▸ WORK TO COMPLETE: Give back every line of the data, word for word.
*** Begin section ***
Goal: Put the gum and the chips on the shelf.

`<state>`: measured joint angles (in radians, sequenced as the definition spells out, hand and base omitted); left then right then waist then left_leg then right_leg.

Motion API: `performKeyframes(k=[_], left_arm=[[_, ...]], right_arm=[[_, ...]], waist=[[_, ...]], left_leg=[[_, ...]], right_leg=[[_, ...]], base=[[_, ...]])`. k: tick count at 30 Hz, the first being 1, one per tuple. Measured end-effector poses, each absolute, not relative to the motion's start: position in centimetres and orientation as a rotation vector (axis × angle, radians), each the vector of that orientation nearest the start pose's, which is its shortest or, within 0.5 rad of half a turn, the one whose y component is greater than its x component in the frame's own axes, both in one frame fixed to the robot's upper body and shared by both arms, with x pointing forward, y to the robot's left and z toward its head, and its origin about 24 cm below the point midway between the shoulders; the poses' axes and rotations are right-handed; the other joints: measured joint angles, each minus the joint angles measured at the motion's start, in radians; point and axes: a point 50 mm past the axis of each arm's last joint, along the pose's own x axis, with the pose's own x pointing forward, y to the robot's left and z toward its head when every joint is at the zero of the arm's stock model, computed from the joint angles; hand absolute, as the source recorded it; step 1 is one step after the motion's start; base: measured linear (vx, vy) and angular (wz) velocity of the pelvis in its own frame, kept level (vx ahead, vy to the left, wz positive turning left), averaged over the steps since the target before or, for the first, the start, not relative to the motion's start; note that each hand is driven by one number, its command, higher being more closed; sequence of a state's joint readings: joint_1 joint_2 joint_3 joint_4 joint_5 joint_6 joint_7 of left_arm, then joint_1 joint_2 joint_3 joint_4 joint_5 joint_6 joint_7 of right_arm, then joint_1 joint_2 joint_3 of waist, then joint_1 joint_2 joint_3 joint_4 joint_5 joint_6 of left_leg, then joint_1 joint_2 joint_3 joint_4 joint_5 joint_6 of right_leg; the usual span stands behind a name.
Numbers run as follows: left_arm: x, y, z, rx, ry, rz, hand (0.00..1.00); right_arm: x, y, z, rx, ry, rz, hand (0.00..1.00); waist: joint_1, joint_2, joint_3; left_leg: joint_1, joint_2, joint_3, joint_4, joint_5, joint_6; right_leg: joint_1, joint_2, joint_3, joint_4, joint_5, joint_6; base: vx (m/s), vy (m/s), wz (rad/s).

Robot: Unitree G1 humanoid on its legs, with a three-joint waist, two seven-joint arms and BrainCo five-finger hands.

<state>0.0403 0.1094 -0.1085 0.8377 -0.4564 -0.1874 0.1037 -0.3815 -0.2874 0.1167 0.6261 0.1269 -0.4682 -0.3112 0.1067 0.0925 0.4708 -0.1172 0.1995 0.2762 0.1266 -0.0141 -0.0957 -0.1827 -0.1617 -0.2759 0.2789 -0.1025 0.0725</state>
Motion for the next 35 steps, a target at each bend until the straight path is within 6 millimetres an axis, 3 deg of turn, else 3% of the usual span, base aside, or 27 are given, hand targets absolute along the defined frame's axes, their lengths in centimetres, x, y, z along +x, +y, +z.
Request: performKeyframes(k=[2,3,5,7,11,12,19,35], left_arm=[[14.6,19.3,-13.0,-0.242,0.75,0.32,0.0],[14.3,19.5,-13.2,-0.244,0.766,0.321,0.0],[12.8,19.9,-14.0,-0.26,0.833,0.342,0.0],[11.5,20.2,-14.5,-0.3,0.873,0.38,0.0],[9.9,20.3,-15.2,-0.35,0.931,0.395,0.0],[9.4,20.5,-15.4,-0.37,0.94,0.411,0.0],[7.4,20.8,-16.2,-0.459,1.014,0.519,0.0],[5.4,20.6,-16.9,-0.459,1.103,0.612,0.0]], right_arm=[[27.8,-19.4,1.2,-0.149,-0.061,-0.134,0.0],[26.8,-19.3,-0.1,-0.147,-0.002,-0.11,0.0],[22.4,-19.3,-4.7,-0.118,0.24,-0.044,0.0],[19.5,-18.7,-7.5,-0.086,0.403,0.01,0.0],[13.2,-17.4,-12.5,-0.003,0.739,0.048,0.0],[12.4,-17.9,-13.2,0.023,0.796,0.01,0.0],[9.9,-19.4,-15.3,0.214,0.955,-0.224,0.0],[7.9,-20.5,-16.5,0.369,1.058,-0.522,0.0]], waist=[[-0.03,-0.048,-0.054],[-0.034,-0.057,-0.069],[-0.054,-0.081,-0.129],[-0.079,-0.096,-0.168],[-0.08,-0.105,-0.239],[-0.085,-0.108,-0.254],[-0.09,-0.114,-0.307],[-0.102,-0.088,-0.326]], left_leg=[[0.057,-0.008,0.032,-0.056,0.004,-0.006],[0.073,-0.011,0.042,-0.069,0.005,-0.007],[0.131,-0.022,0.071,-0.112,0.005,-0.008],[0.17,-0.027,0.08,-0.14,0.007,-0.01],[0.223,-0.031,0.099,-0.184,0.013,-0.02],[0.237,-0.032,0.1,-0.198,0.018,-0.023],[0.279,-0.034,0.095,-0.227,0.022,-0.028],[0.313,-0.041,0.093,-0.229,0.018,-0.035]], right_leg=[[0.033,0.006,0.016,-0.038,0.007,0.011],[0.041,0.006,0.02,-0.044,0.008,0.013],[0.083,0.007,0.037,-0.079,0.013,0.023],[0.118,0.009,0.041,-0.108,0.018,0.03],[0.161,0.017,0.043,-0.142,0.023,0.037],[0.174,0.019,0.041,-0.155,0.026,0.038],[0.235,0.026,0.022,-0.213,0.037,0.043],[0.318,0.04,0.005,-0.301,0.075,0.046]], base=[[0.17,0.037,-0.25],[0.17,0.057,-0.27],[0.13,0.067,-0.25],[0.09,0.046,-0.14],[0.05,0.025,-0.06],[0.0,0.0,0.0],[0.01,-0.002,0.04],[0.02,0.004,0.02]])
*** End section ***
▸ FINISHED TASK:
Goal: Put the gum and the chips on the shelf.

`<state>`: measured joint angles (in radians, sequenced as the definition spells out, hand and base omitted); left then right then waist then left_leg then right_leg.

Motion API: `performKeyframes(k=[_], left_arm=[[_, ...]], right_arm=[[_, ...]], waist=[[_, ...]], left_leg=[[_, ...]], right_leg=[[_, ...]], base=[[_, ...]])`. k: tick count at 30 Hz, the first being 1, one per tuple. Measured end-effector poses, each absolute, not relative to the motion's start: position in centimetres and orientation as a rotation vector (axis × angle, radians), each the vector of that orientation nearest the start pose's, which is its shortest or, within 0.5 rad of half a turn, the one whose y component is greater than its x component in the frame's own axes, both in one frame fixed to the robot's upper body and shared by both arms, with x pointing forward, y to the robot's left and z toward its head, and its origin about 24 cm below the point midway between the shoulders; the poses' axes and rotations are right-handed; the other joints: measured joint angles, each minus the joint angles measured at the motion's start, in radians; point and axes: a point 50 mm past the axis of each arm's last joint, along the pose's own x axis, with the pose's own x pointing forward, y to the robot's left and z toward its head when every joint is at the zero of the arm's stock model, computed from the joint angles; hand absolute, as the source recorded it; step 1 is one step after the motion's start; base: measured linear (vx, vy) and angular (wz) velocity of the pelvis in its own frame, kept level (vx ahead, vy to the left, wz positive turning left), averaged over the steps since the target before or, for the first, the start, not relative to the motion's start; note that each hand is driven by one number, its command, higher being more closed; sequence of a state's joint readings: joint_1 joint_2 joint_3 joint_4 joint_5 joint_6 joint_7 of left_arm, then joint_1 joint_2 joint_3 joint_4 joint_5 joint_6 joint_7 of right_arm, then joint_1 joint_2 joint_3 of waist, then joint_1 joint_2 joint_3 joint_4 joint_5 joint_6 of left_leg, then joint_1 joint_2 joint_3 joint_4 joint_5 joint_6 of right_leg; the usual span stands behind a name.
Numbers run as follows: left_arm: x, y, z, rx, ry, rz, hand (0.00..1.00); right_arm: x, y, z, rx, ry, rz, hand (0.00..1.00); waist: joint_1, joint_2, joint_3; left_leg: joint_1, joint_2, joint_3, joint_4, joint_5, joint_6; right_leg: joint_1, joint_2, joint_3, joint_4, joint_5, joint_6; base: vx (m/s), vy (m/s), wz (rad/s).

Robot: Unitree G1 humanoid on its legs, with a three-joint waist, two seven-joint arms and BrainCo five-finger hands.

<state>0.0403 0.1094 -0.1085 0.8377 -0.4564 -0.1874 0.1037 -0.3815 -0.2874 0.1167 0.6261 0.1269 -0.4682 -0.3112 0.1067 0.0925 0.4708 -0.1172 0.1995 0.2762 0.1266 -0.0141 -0.0957 -0.1827 -0.1617 -0.2759 0.2789 -0.1025 0.0725</state>
Motion for the next 35 steps, a target at each bend until the straight path is within 6 millimetres an axis, 3 deg of turn, else 3% of the usual span, base aside, or 27 are given, hand targets absolute along the defined frame's axes, their lengths in centimetres, x, y, z along +x, +y, +z.
Request: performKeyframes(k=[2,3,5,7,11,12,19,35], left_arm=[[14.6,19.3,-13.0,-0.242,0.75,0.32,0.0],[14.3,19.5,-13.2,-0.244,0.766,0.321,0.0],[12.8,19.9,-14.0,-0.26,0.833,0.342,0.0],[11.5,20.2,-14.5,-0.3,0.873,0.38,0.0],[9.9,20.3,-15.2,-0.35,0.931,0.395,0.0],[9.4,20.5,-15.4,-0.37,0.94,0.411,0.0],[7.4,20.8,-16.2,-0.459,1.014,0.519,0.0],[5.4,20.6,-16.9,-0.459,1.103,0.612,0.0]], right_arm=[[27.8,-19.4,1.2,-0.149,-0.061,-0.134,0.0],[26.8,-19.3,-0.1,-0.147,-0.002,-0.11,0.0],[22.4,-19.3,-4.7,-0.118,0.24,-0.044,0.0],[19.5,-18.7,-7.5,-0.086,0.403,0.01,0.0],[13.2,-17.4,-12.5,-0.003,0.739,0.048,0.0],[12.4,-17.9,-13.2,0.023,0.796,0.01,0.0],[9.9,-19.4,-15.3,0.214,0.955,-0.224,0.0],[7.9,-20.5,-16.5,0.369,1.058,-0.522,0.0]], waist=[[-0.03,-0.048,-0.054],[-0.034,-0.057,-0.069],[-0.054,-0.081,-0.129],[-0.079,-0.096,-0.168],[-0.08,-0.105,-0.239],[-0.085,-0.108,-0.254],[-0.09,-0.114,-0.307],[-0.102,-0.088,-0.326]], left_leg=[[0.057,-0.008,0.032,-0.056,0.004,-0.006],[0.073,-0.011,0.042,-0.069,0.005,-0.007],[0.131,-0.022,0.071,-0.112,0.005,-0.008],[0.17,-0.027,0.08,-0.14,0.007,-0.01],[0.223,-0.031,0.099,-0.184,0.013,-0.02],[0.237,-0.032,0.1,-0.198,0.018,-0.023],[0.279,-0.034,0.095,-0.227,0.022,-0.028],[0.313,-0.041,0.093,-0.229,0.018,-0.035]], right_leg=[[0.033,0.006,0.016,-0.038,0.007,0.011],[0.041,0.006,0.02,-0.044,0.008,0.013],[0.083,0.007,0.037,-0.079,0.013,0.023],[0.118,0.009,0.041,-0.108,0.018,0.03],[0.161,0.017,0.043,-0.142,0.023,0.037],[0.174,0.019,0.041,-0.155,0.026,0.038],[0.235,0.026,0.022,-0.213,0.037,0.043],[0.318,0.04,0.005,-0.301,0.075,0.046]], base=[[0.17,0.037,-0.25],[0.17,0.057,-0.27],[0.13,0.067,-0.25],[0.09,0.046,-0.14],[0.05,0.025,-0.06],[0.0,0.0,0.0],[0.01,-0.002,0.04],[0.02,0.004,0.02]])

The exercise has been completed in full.